Other supporters include the William Syson Foundation, the Kuenssberg Charitable Foundation, the Robert Barr Charitable Trust and the Turtleton Charitable Trust, as well as donations from anonymous individual donors.

Renfrewshire Council is providing more than half the total project funding, with seven-figure contributions already secured from National Lottery Heritage Fund, the Scottish Government (directly and through their Regeneration Capital Grant Fund), and Historic Environment Scotland.

The Paisley Museum Reimagined fundraising campaign is being led by the council, and is now switching focus towards donations from individuals and corporate organisations.

The work will restore the museum buildings – including the oldest public observatory in Scotland – while adding a new wing, accessible entrance and outdoor terraced garden.
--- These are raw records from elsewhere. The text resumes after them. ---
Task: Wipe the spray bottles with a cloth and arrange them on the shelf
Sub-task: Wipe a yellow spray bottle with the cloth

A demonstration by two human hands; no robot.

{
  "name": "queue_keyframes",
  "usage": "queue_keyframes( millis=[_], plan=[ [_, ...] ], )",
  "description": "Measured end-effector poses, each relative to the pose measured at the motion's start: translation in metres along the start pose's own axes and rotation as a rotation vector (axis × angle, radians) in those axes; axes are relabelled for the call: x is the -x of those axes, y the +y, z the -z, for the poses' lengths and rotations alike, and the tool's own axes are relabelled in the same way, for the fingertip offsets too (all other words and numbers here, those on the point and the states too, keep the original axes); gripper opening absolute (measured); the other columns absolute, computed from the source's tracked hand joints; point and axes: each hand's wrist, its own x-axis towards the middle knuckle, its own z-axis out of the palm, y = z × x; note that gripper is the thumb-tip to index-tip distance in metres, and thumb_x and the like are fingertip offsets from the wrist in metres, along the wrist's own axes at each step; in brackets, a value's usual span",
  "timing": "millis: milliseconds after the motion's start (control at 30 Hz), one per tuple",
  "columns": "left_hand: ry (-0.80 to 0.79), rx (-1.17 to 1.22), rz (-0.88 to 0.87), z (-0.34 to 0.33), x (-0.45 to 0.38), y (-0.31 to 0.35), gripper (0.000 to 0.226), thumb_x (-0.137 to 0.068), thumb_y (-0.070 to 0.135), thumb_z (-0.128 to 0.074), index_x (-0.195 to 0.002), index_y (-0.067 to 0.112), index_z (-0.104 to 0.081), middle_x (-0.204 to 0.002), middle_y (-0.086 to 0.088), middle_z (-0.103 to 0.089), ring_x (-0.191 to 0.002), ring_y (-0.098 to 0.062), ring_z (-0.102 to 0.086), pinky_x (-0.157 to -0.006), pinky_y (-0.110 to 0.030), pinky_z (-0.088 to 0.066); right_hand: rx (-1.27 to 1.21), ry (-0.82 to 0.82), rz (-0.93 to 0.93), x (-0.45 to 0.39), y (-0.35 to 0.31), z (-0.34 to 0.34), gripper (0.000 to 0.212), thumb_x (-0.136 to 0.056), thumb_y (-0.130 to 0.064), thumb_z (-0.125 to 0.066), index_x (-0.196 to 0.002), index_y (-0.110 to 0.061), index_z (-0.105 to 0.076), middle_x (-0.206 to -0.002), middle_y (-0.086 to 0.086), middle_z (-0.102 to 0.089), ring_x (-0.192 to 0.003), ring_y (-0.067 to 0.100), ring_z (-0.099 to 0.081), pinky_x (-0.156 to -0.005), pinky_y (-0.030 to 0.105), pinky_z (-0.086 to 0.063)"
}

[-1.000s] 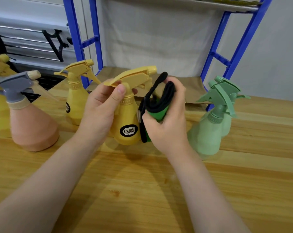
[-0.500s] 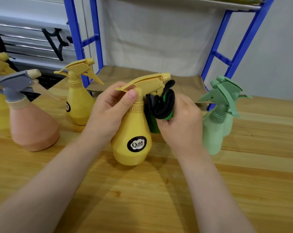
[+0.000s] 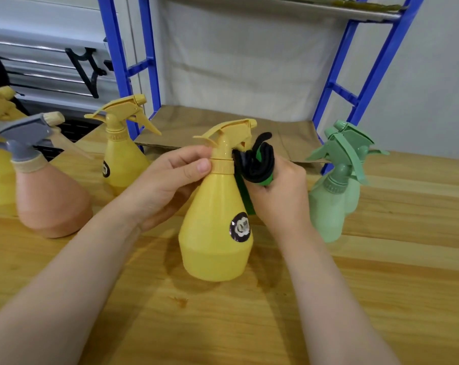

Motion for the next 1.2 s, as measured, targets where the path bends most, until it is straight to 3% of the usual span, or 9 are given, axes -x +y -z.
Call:
queue_keyframes(
  millis=[300,500,567,633,800,900,967,1067,1200],
  plan=[
    [-0.16,-0.037,0.033,0.004,0.0,-0.005,0.046,-0.066,0.046,-0.083,-0.103,0.018,-0.076,-0.102,-0.001,-0.073,-0.097,-0.014,-0.067,-0.084,-0.02,-0.05,-0.297,-0.267,-0.151,-0.002,-0.005,0.005,0.031,-0.089,-0.016,-0.068,-0.071,-0.039,-0.057,-0.07,-0.015,-0.063,-0.066,0.002,-0.058,-0.059,0.018,-0.042],
    [-0.158,-0.071,0.011,0.006,0.0,-0.005,0.047,-0.066,0.047,-0.082,-0.106,0.022,-0.075,-0.107,0.001,-0.073,-0.103,-0.013,-0.066,-0.086,-0.019,-0.049,-0.311,-0.38,-0.247,-0.002,0.001,0.005,0.019,-0.086,-0.004,-0.062,-0.091,-0.022,-0.068,-0.083,-0.008,-0.07,-0.08,0.007,-0.065,-0.071,0.032,-0.054],
    [-0.154,-0.042,-0.032,0.007,0.0,-0.005,0.045,-0.066,0.046,-0.082,-0.105,0.023,-0.074,-0.104,0.003,-0.073,-0.099,-0.011,-0.066,-0.083,-0.02,-0.05,-0.356,-0.355,-0.295,-0.002,0.002,0.004,0.025,-0.09,-0.015,-0.065,-0.11,-0.03,-0.064,-0.099,-0.014,-0.07,-0.096,0.0,-0.065,-0.086,0.028,-0.053],
    [-0.126,0.004,-0.096,0.01,0.0,-0.002,0.045,-0.067,0.044,-0.082,-0.104,0.022,-0.073,-0.103,0.002,-0.071,-0.095,-0.012,-0.065,-0.082,-0.023,-0.051,-0.361,-0.257,-0.304,-0.003,0.002,0.004,0.031,-0.091,-0.023,-0.067,-0.119,-0.029,-0.056,-0.099,-0.019,-0.065,-0.096,-0.009,-0.06,-0.086,0.016,-0.048],
    [0.105,-0.028,-0.3,0.011,-0.006,-0.004,0.043,-0.071,0.039,-0.081,-0.107,0.02,-0.068,-0.108,-0.001,-0.07,-0.102,-0.018,-0.062,-0.088,-0.032,-0.05,-0.297,-0.054,-0.215,-0.006,0.001,0.006,0.031,-0.088,-0.027,-0.072,-0.101,-0.017,-0.045,-0.084,-0.015,-0.055,-0.079,-0.006,-0.056,-0.07,0.008,-0.041],
    [0.337,-0.247,-0.369,0.009,-0.009,-0.009,0.03,-0.074,0.034,-0.075,-0.103,0.029,-0.068,-0.104,0.004,-0.071,-0.101,-0.015,-0.064,-0.09,-0.034,-0.05,-0.34,0.032,-0.173,-0.005,-0.001,0.007,0.037,-0.086,-0.036,-0.071,-0.101,-0.015,-0.046,-0.089,-0.001,-0.06,-0.087,0.01,-0.06,-0.079,0.023,-0.049],
    [0.488,-0.572,-0.413,0.012,-0.01,-0.013,0.03,-0.073,0.042,-0.072,-0.102,0.035,-0.065,-0.103,0.015,-0.067,-0.102,-0.013,-0.062,-0.093,-0.038,-0.05,-0.391,0.078,-0.113,-0.005,-0.006,0.007,0.041,-0.085,-0.041,-0.069,-0.103,-0.013,-0.045,-0.09,0.002,-0.06,-0.088,0.024,-0.06,-0.081,0.035,-0.051],
    [0.547,-0.995,-0.549,0.011,-0.011,-0.017,0.036,-0.075,0.048,-0.068,-0.103,0.025,-0.068,-0.097,0.034,-0.053,-0.104,-0.013,-0.052,-0.093,-0.052,-0.045,-0.424,0.052,-0.011,-0.003,-0.013,0.005,0.046,-0.085,-0.04,-0.069,-0.106,-0.01,-0.042,-0.089,-0.005,-0.052,-0.082,0.021,-0.057,-0.076,0.029,-0.047],
    [0.507,-1.182,-0.627,0.008,-0.012,-0.02,0.039,-0.079,0.047,-0.064,-0.102,0.015,-0.07,-0.101,0.019,-0.057,-0.105,-0.022,-0.055,-0.091,-0.052,-0.039,-0.382,-0.012,-0.031,0.001,-0.019,0.0,0.049,-0.08,-0.042,-0.071,-0.109,-0.018,-0.04,-0.093,-0.01,-0.048,-0.08,0.016,-0.055,-0.076,0.023,-0.046]
  ],
)
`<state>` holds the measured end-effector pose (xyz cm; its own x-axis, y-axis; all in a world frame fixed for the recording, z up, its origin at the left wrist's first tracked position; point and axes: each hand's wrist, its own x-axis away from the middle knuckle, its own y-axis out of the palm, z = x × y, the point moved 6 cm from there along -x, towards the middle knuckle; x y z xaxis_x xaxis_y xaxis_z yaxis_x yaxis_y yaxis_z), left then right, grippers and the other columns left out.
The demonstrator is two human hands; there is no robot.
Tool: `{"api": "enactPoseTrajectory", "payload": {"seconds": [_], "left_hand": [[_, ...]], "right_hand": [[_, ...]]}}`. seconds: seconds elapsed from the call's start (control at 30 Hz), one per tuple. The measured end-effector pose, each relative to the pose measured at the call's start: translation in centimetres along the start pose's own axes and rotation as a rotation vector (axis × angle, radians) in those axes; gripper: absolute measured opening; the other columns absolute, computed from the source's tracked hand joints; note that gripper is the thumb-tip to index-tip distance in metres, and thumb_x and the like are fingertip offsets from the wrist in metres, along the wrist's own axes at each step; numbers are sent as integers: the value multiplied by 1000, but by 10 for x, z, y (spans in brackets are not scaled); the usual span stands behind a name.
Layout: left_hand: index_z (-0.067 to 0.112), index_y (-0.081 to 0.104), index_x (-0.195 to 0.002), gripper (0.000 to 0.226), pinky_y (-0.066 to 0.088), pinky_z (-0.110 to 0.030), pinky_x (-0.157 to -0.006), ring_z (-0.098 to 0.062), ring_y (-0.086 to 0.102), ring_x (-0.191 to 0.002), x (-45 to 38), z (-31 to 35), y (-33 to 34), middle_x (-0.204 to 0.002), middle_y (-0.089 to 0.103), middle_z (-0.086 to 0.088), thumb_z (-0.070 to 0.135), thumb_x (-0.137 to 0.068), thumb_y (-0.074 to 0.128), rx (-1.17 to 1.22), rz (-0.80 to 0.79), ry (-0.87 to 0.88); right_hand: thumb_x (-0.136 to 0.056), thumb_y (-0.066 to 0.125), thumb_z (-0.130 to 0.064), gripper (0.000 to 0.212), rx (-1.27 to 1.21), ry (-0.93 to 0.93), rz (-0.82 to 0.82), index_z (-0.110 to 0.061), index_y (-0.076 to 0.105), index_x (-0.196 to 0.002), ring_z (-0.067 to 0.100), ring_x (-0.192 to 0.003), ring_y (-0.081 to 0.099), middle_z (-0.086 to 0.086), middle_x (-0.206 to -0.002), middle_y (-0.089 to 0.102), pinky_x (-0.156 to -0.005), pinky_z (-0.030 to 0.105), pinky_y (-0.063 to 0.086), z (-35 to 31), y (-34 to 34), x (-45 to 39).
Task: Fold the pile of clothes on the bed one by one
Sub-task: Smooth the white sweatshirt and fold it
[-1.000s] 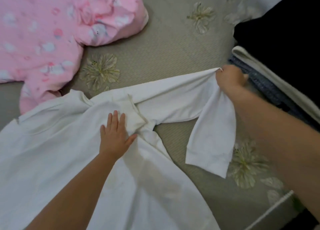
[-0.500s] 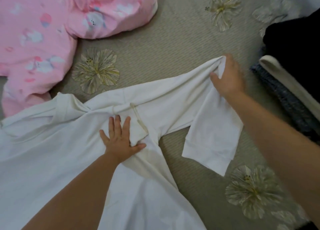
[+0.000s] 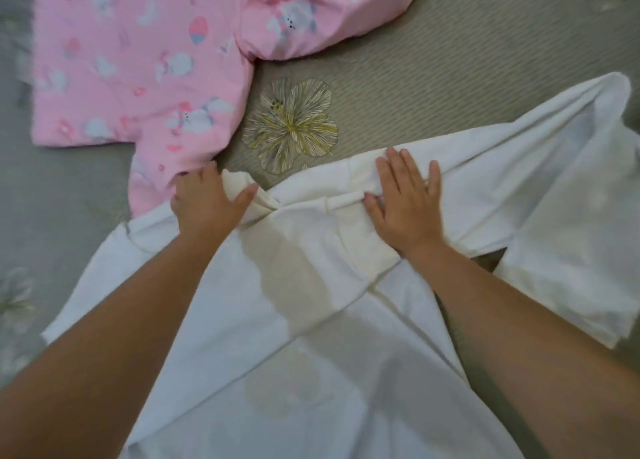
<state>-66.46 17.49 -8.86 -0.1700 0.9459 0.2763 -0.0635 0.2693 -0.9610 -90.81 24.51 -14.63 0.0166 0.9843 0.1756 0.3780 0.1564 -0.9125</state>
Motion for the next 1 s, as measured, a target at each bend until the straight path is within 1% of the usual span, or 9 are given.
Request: {"api": "enactPoseTrajectory", "payload": {"seconds": [0.1,0.17,0.33,0.4,0.57,0.67,0.8,0.9,1.0], "left_hand": [[5,56,-116,49,39,-39,-88,-35,49,-113,-27,3,15,-118,57,-20,40,-83,61,-99,-206,80],[4,59,-112,36,38,-37,-86,-34,50,-110,-38,10,13,-116,58,-20,29,-86,59,-19,-198,163],[-3,54,-107,26,28,-34,-83,-35,49,-105,-58,-16,-29,-111,55,-27,17,-91,47,316,273,35],[-3,51,-110,27,27,-37,-84,-37,46,-107,-59,-21,-27,-112,52,-28,17,-93,43,260,305,-18],[7,40,-131,42,28,-44,-92,-37,36,-120,-58,-3,-2,-126,43,-26,21,-92,46,103,237,-37],[9,29,-139,57,17,-44,-105,-34,24,-133,-31,-1,4,-140,32,-21,24,-88,50,128,260,-86],[-10,36,-132,55,13,-56,-107,-50,23,-131,62,24,25,-138,31,-33,21,-88,48,241,268,204],[-17,44,-122,52,15,-62,-98,-58,32,-121,126,51,58,-129,40,-39,20,-86,41,229,114,330],[-13,39,-129,55,15,-59,-106,-51,26,-130,142,69,87,-137,35,-32,21,-85,43,269,-47,242]], "right_hand": [[-85,28,-41,64,-19,26,81,1,48,-129,35,-131,38,20,-139,43,-108,54,14,1,-1,-2],[-84,24,-43,67,-16,47,86,-1,43,-133,32,-135,31,18,-143,37,-110,49,6,2,-1,-4],[-84,18,-43,71,-6,140,115,-2,32,-139,33,-140,19,18,-150,24,-108,56,-3,6,0,-4],[-83,17,-44,72,16,198,127,-1,28,-141,33,-140,16,19,-151,19,-107,58,-4,9,0,-5],[-85,15,-49,70,101,232,27,-11,26,-143,26,-143,6,9,-154,12,-109,51,-10,12,7,-9],[-87,23,-45,65,102,227,19,-12,26,-143,25,-143,5,8,-155,12,-110,50,-9,13,9,-11],[-93,34,-42,60,117,218,13,-12,24,-144,25,-143,3,7,-155,9,-109,50,-9,15,11,-11],[-93,31,-43,60,121,217,4,-13,22,-144,25,-143,2,7,-155,8,-110,53,-8,16,12,-12],[-94,28,-41,58,127,206,13,-13,21,-145,25,-143,2,7,-155,7,-110,53,-6,15,13,-12]]}}
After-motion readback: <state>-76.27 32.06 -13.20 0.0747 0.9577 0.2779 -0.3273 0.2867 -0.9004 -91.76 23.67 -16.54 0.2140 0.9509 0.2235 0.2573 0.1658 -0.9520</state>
The physical space will also provide a community hub, where people can explore the museum and a range of other creative activities.

The project will double the number of items on display from the town’s collections, with a wide range of community groups heavily involved in a co-production approach to reinterpreting how those collections will be displayed.

Paul Ramsbottom, chief executive of the Wolfson Foundation said: “We hope Wolfson grants act as a catalyst for further investment and offer our congratulations to the museum on reaching this fundraising milestone in support of a project that will help to connect more people with the town’s fascinating and important heritage.”